Bret Kugelmass [00:01:33] And what was that first company?

Mikal Bøe [00:01:35] So, that was for shipping. So, we started the dot com for the shipping industry, the first of the dot coms. That was when Yahoo! was a small company. So, we were really, you know, early at that stage. And it's still actually one of the few last surviving dot com companies for shipping.

Bret Kugelmass [00:01:50] Amazing. And what were some of the influences on your life leading up to that point that gave you that entrepreneurial spirit?

Mikal Bøe [00:01:57] Well, so my father was an engineer and my mother was a teacher. And, you know, we grew up, you know, in a time when, you know, Norway was... Actually now we think of Norway as one of the richest countries in the world. When I was little, it was one of the poorest countries in Europe.

Bret Kugelmass [00:02:15] And this is all just because of the oil boom?

Mikal Bøe [00:02:16] All because the oil boom.

Bret Kugelmass [00:02:17] And was your father in that type of engineering?

Mikal Bøe [00:02:20] So, he was in shipping. So, he was an engineer working in shipping.

Bret Kugelmass [00:02:23] Shipping runs through the family for you.

Mikal Bøe [00:02:25] Absolutely. And that's what we do. Norwegians, we're either in energy or shipping. That's kind of it. So I ended up working in shipping myself when I came out of college and, you know, had my first job back in the early nineties, you know, working for one of the big tanker organizations.

Bret Kugelmass [00:02:42] What did you do for them?

Mikal Bøe [00:02:43] So, I was selling market intelligence information on risk management, and I was quite interested in the risk management side of this business because shipping is one of those... markets where, you know, everything changes all the time. You know, the amount of risk that a shipping company faces, you know, out at sea and in the market. There's nothing like pretty much any other industry out there.

Bret Kugelmass [00:03:10] And what are the big risks? Is it risk of delay of shipment? Risk that the ship won't even make it there? What are the risks that are trying to most commonly be modeled in the shipping industry?

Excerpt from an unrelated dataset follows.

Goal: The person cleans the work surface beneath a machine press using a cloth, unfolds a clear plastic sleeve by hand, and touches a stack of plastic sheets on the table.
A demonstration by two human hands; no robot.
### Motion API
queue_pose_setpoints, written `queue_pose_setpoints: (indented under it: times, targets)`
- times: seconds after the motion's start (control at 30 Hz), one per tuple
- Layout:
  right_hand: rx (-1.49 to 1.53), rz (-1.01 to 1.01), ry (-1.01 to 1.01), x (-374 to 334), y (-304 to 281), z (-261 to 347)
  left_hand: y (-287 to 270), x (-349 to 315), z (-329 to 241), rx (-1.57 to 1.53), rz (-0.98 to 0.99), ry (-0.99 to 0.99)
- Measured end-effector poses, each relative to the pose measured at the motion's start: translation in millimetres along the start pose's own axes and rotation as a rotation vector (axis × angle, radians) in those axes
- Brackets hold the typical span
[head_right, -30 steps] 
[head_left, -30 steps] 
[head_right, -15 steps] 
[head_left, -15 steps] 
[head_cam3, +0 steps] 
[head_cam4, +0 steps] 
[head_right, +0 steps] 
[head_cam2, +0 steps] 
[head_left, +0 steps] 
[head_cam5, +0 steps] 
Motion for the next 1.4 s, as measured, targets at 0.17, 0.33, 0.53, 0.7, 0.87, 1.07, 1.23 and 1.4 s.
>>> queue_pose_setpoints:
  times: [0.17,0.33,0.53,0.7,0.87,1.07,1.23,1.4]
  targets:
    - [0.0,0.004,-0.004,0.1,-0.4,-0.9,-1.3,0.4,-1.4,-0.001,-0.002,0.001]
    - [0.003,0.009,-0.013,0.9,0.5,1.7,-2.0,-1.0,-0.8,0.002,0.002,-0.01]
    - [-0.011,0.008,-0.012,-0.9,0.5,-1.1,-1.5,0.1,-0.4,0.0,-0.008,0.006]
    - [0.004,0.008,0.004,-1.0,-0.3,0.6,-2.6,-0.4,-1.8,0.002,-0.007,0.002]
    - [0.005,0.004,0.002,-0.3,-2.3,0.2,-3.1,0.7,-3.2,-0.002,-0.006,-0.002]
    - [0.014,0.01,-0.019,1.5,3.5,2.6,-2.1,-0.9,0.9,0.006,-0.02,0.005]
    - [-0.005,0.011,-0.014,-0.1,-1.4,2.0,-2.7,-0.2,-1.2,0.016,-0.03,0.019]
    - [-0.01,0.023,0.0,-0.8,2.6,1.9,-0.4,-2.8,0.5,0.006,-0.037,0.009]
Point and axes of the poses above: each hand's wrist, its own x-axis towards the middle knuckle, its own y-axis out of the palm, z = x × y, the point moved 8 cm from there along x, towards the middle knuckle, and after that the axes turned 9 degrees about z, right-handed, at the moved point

Mikal Bøe [00:03:21] I would say, Bret, that it's probably the most... one of the most if not the most competitive and unregulated industries in the world.

Bret Kugelmass [00:03:31] Wow.

Mikal Bøe [00:03:32] So it is a dog eat dog market. You know, it's never been a team sport. It's every man to himself. And you're basically trading for cargoes that make up global trade on a daily basis. So, you know, long term investments in technology and then trading the variability in the market's on top of those investments in, you know, a completely deregulated, completely global and, you know, entirely international market, you know, you're competing with people from all over the world doing, you know, with completely different standards than the ones that you might have set for yourself.

Bret Kugelmass [00:04:12] You're competing to do what? To get some good from point A to point B? So what's... But then tie me back to the risks specifically that are worth being modeled than the industry. Is it just risk of a commodity price changing before you get something from A to B?

Mikal Bøe [00:04:29] So, you know, I actually came into the... came into the business working with risk management. I spent about 30 years working risk management in shipping before I started CORE POWER. And it's predominantly... it's a technology risk and counterparty risk market. So, you know, the investments in technology that you make are large capital expenditures and they tend to be... They tend to be risks that you don't necessarily get paid for. So you go in and you spend a lot of money on investing in good quality technology and maintenance of that technology, ships and machinery, etc.. Even terminals. And there's always somebody out there who can do it cheaper and not necessarily better but certainly do it cheaper. So you have this constant market risk. You have counterparty risk because the number of counterparties that you're dealing with that are not in your jurisdiction. But, you know, from somewhere else in the world.

Bret Kugelmass [00:05:29] I see. So you're talking about... When you talk about risk, you're talking about the part of shipping that is selling ships or building terminals, not necessarily getting goods from point A to point B.

Mikal Bøe [00:05:38] No, the whole thing.

Bret Kugelmass [00:05:38] The whole thing. Okay.

Mikal Bøe [00:05:39] Yeah, literally it pervades the whole thing. I mean, if you look at what's happened to the Americans or the US shipping industry, it's, you know, it's a shadow of its former self.

Bret Kugelmass [00:05:47] Yeah. Why is that?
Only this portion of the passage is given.